The problem
What number of lines in the entries hold the string "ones"? Answer with it alone.
━━━━━━
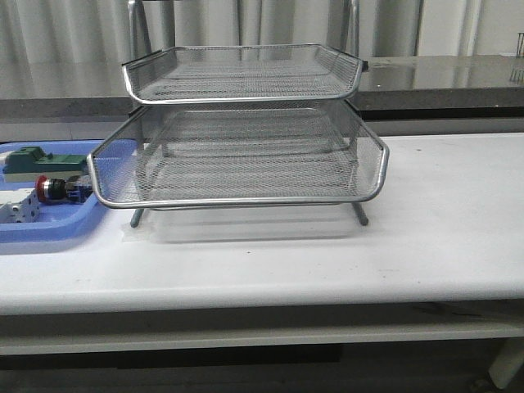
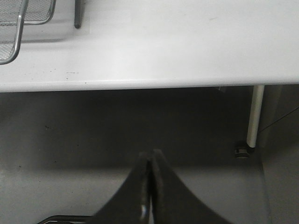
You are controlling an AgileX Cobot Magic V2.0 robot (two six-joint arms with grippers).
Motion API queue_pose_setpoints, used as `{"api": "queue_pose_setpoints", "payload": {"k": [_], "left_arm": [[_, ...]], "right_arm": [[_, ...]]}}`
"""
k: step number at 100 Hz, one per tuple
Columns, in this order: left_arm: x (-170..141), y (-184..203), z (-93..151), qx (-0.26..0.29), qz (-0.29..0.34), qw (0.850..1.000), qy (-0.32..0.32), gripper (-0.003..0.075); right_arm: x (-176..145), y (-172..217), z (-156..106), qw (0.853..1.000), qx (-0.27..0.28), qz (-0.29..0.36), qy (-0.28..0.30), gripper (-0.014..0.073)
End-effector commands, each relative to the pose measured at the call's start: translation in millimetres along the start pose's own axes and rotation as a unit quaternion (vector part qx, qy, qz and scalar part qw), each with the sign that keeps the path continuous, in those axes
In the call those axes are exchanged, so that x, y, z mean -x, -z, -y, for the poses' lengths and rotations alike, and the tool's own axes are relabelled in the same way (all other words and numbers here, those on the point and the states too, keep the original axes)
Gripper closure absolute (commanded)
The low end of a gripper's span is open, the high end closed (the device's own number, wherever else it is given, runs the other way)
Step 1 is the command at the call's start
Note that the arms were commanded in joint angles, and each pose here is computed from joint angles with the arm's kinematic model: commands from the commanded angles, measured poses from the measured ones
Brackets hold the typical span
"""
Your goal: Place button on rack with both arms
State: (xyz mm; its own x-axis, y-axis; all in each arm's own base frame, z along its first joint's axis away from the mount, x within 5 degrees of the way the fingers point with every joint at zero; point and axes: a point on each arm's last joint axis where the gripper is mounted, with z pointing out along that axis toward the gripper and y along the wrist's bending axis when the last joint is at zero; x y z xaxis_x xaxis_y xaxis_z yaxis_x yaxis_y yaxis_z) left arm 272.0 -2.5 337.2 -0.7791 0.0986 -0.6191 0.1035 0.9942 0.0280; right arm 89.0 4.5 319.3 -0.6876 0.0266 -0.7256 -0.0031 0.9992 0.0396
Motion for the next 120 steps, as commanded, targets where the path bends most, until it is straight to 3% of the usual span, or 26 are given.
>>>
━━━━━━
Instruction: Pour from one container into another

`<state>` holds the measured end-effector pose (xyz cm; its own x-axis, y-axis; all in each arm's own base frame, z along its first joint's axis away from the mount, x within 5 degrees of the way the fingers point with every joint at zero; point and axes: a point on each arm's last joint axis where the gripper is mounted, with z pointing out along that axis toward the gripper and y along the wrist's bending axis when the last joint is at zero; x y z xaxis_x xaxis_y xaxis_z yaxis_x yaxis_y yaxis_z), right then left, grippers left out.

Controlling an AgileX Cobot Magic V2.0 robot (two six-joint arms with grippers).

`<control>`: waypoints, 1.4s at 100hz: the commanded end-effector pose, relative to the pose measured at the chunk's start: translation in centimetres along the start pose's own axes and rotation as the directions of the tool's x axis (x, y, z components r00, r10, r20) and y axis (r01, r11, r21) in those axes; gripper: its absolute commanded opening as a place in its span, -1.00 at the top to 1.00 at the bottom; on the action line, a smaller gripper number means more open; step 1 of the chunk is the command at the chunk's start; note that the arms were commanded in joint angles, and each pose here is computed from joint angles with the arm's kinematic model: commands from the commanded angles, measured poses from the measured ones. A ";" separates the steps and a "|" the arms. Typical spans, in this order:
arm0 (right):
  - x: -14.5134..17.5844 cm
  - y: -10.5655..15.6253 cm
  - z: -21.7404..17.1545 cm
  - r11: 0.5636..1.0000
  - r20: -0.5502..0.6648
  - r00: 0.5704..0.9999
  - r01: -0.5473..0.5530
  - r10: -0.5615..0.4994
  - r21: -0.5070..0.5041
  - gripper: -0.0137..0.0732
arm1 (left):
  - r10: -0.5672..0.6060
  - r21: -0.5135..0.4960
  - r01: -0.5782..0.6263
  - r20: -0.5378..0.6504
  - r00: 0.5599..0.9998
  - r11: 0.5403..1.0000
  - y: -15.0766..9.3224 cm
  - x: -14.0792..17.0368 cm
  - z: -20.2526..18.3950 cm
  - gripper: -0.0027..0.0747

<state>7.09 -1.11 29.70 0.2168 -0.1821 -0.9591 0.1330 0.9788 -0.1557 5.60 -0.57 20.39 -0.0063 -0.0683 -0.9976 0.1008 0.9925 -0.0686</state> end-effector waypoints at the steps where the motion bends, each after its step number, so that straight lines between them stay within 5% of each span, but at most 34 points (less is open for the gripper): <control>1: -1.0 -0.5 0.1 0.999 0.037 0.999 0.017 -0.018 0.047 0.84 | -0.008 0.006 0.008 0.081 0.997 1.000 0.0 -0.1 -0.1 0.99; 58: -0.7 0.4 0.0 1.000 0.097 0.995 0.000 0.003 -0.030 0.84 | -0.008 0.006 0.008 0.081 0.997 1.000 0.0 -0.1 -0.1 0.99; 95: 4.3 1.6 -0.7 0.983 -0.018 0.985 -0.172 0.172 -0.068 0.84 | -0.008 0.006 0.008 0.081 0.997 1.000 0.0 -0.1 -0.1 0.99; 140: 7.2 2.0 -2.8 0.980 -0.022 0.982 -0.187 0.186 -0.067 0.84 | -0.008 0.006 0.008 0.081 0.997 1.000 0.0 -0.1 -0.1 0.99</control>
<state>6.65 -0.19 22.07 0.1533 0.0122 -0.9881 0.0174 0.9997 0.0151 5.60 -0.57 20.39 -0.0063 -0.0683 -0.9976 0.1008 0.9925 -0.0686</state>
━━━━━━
Task answer
2